§ What the task requires:
Only a number is expected in reply: the count of lines below where the word "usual" occurs.

§ Data excerpt:
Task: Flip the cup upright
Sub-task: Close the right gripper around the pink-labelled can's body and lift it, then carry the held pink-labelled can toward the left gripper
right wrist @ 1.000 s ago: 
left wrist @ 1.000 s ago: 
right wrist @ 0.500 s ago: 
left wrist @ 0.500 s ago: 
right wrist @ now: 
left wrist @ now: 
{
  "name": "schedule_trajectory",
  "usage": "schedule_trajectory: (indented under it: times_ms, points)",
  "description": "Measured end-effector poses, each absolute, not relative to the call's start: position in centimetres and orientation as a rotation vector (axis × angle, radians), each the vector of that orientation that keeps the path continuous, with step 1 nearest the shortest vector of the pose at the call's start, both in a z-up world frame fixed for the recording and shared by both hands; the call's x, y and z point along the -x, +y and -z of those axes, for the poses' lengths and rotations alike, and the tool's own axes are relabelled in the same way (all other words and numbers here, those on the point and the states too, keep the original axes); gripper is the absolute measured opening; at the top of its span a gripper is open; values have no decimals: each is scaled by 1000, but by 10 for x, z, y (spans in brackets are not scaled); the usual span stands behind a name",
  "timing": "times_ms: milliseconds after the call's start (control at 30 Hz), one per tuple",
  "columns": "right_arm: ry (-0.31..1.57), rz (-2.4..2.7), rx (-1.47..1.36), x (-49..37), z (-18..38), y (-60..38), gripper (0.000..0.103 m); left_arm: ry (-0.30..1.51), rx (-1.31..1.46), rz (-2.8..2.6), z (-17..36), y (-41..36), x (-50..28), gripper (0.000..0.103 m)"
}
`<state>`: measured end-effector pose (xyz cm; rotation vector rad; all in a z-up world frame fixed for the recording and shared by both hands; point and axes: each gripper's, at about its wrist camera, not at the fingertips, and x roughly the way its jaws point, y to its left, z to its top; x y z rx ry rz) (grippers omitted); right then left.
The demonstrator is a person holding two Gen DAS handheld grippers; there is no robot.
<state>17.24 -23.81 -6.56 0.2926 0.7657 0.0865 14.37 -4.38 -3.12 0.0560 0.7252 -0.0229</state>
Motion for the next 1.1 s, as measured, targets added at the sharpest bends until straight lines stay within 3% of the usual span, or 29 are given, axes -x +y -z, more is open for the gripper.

§ Answer to this problem:
2